De ruwvoeders worden deels zelf geproduceerd en deels aangekocht. “We hechten veel belang aan maïsrassen die goed scoren op legervastheid en een groot opbrengstpotentieel hebben. Als het weer het toe laat zaaien we na het hakselen van de maïs op alle percelen gras in. Na de grasoogst wordt dan weer maïs gezaaid.”

De percelen worden in hoofdzaak bemest met stalmest. “Zoals veel veebedrijven hebben we een overschot aan drijfmest. Deze mest zetten we deels af via burenregeling naar akkerbouwers in de buurt en het andere deel exporteren we naar Zeeuws-Vlaanderen (Nederland). Ons bedrijf is hiervoor goed gelegen, op 5 km van de grens. Dat drukt de transportkosten. Een bijkomend voordeel is dat export van mest gelijkgesteld is aan verwerking van mest en bijgevolg kunnen we NER’s mits mestverwerking aanvragen.” De mest die wordt uitgevoerd, is stalmest. “En deze gaat naar akkerbouwers van wie we stro aankopen.
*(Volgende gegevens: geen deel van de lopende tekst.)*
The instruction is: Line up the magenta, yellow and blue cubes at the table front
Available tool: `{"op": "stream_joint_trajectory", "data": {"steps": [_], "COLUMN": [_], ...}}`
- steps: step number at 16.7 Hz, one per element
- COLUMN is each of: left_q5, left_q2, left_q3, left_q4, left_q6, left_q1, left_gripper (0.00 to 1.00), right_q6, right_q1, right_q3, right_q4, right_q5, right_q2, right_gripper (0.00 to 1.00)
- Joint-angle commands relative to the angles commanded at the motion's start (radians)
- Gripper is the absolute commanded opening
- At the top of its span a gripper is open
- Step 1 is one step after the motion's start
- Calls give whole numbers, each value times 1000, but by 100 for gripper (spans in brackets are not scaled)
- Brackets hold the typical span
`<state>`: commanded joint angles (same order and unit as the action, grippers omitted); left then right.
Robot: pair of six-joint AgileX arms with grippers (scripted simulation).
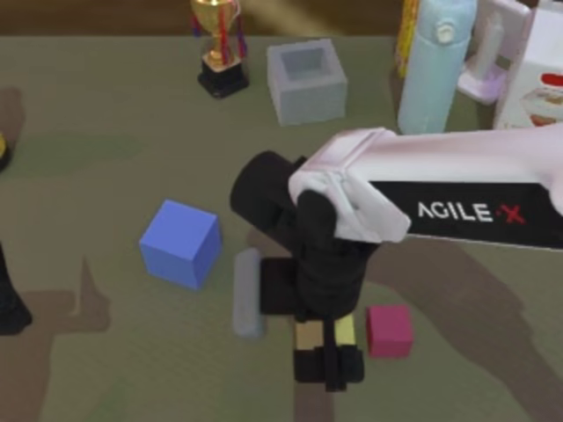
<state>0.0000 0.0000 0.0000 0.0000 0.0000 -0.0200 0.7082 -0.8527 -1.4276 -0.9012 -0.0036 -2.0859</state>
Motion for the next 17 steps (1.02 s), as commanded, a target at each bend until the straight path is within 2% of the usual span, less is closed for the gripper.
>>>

Zo ontstaat een mooie samenwerking tussen beide partijen over de landsgrens.”

Naast het rundvee zijn er een 25-tal ooien. “De eerste schapen kwamen hier 5 jaar geleden aan, moederloze lammeren. We hebben deze met de fles opgevoed. Ondertussen bestaat het grootste deel van de kudde uit baggerbonte schapen. Deze schapen onderscheiden zich van andere schapen door de kleur van de vacht: wit met zwart gevlekt, zoals bij veel runderen. Het houden van die schapen is pure hobby. Deze gevlekte schapen zijn relatief fijn van beenwerk en de ooien kennen weinig problemen bij het lammeren.”
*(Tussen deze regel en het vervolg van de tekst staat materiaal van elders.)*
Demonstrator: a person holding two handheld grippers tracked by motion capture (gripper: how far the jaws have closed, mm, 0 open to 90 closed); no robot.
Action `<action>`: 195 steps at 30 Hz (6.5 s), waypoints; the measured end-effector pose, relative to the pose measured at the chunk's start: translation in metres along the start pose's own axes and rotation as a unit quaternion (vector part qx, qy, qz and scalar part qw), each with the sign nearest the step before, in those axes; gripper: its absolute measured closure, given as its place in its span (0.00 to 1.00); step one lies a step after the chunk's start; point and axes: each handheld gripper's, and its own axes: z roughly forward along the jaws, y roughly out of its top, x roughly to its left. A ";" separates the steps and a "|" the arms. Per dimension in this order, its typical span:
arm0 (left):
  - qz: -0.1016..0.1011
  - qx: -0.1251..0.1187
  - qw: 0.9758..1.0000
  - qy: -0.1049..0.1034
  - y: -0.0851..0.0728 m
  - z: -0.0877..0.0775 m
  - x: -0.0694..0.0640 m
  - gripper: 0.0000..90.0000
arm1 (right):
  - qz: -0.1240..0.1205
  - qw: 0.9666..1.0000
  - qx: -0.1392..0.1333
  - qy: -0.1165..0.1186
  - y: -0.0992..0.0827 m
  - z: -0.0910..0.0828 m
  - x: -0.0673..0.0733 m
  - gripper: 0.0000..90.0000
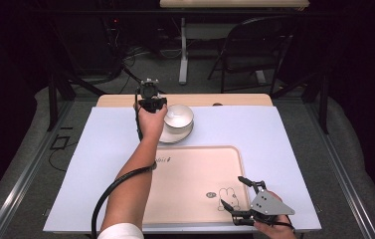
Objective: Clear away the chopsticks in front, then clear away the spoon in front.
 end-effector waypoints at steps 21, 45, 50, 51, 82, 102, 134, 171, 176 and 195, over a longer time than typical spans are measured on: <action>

“De grootste uitdaging is/wordt om rendabel en concurrentieel te blijven met de strenger wordende regelgeving. Ik heb het gevoel dat de beleidsmakers de pedalen kwijtraken en veel problemen onterecht toewijzen aan de landbouw. Ik denk dan onder meer aan waterkwaliteit en luchtvervuiling.” Jonas vindt het moeilijker om met een kleiner wordende groep boeren aan de groeiende bevolking voldoende duiding te geven.

Landbouwer

vaak negatief in beeld

Elke stiel heeft zijn charmes. “Wie wil nu niet op een boerderij wonen en ‘s morgens de vogels horen fluiten? Landbouwer zijn is zo mooi, maar te vaak negatief voorgesteld. Daar zorgen organisaties zoals Gaia en Animal Rights onder andere voor.” Een ander aspect is het financiële. “Om een leefbaar bedrijf uit te baten heb je als landbouwer een groot kapitaal nodig. Deze risico’s maken de stiel wat minder aantrekkelijk, zeker voor wie geen landbouwachtergrond heeft.” Verder hoopt Jonas dat de landbouw kan blijven werken zoals die dat nu doet. “Dan hebben we het over kwalitatief voedsel produceren voor de bevolking. Ik hoop dat dit de komende jaren weer meer wordt gewaardeerd. Landbouwers zijn nu in volle coronacrisis heel belangrijk. Het is jammer dat dit wordt vergeten of wordt verdrongen als er geen problemen zijn.”